Anisotropic interactions in a first-order aggregation model: a proof of concept

TL;DR

This paper extends a collective behavior model by incorporating anisotropic interactions based on limited perception, analyzing its mathematical properties, and proposing a relaxation system to handle discontinuities, supported by numerical simulations.

Contribution

It introduces a new anisotropic first-order aggregation model, studies its well-posedness, and develops a relaxation approach to manage velocity discontinuities.

Findings

The anisotropic model exhibits non-uniqueness and jump discontinuities.

The relaxation system converges to the original model as the response time parameter approaches zero.

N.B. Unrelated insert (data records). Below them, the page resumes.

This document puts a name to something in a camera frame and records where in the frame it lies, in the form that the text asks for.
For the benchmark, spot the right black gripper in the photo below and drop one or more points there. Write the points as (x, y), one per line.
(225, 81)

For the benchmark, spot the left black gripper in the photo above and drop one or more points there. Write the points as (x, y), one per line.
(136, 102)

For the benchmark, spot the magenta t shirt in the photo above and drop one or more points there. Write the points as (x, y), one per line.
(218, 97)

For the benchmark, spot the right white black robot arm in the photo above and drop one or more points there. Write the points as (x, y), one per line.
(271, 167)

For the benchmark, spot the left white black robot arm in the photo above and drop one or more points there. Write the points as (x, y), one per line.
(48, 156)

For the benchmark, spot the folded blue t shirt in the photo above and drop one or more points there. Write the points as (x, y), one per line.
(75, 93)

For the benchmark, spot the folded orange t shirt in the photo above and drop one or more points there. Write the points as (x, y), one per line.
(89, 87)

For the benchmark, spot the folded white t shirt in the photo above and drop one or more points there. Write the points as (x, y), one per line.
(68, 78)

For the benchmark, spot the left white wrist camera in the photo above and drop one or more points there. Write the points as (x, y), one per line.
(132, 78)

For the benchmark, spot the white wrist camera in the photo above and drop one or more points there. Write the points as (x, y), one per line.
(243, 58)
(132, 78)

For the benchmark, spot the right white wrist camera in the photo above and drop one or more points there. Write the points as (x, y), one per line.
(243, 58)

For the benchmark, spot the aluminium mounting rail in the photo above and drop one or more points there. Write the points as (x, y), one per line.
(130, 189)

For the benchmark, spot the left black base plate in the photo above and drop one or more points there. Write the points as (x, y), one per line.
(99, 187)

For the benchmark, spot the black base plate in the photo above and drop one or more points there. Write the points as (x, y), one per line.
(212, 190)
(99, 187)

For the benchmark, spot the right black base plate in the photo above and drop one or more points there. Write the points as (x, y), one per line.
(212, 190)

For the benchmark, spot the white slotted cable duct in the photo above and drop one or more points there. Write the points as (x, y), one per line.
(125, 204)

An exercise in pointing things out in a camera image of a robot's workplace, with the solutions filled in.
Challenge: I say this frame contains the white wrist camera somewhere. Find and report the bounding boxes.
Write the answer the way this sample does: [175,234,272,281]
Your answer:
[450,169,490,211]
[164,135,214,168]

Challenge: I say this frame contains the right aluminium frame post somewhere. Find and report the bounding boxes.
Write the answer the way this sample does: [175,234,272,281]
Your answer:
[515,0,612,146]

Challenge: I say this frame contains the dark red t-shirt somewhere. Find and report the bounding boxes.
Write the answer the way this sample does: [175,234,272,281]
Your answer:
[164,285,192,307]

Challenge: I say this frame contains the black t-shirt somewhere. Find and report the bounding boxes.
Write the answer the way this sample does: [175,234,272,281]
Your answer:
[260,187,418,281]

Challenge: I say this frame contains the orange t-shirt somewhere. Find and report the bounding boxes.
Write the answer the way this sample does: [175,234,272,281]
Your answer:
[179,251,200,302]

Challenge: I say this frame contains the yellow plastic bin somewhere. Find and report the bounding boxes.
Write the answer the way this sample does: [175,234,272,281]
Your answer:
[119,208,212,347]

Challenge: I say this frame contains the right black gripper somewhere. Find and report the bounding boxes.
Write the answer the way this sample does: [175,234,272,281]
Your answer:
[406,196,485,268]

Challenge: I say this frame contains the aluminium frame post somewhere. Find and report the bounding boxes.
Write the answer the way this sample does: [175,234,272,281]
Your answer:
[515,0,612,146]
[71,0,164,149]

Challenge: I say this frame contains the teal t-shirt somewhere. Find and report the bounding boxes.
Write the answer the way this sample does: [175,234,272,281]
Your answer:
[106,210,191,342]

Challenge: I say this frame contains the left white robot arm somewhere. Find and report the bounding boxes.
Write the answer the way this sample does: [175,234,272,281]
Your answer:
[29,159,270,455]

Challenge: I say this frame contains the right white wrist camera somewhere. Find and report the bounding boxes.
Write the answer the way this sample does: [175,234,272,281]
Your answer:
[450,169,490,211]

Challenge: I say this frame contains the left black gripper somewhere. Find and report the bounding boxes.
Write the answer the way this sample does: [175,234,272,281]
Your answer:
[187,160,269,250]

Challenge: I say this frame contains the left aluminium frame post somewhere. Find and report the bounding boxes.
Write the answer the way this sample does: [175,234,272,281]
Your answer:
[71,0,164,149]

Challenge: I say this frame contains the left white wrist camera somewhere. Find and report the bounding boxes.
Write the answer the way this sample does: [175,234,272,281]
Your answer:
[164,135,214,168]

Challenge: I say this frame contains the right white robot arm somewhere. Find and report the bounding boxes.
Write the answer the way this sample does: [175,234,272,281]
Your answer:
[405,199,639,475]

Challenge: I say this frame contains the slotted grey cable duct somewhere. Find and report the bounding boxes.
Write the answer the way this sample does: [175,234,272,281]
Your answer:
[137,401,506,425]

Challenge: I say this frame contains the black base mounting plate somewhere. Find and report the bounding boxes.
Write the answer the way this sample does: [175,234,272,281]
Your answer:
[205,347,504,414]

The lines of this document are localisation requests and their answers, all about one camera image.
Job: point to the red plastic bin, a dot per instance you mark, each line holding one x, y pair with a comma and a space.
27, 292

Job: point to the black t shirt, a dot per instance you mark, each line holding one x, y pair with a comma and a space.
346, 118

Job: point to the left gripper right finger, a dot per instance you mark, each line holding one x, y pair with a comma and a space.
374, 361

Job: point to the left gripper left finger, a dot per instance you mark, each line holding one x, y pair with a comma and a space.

Numerical simulations demonstrate the model's behavior in two dimensions.

Abstract

We extend a well-studied ODE model for collective behaviour by considering anisotropic interactions among individuals. Anisotropy is modelled by limited sensorial perception of individuals, that depends on their current direction of motion. Consequently, the first-order model becomes implicit, and new analytical issues, such as non-uniqueness and jump discontinuities in velocities, are being raised. We study the well-posedness of the anisotropic model and discuss its modes of breakdown. To extend solutions beyond breakdown we propose a relaxation system containing a small parameter $\varepsilon$, which can be interpreted as a small amount of inertia or response time. We show that the limit $\varepsilon \to 0$ can be used as a jump criterion to select the physically correct velocities. In smooth regimes, the convergence of the relaxation system as $\varepsilon \to 0$ is guaranteed by a theorem due to Tikhonov. We illustrate the results with numerical simulations in two dimensions.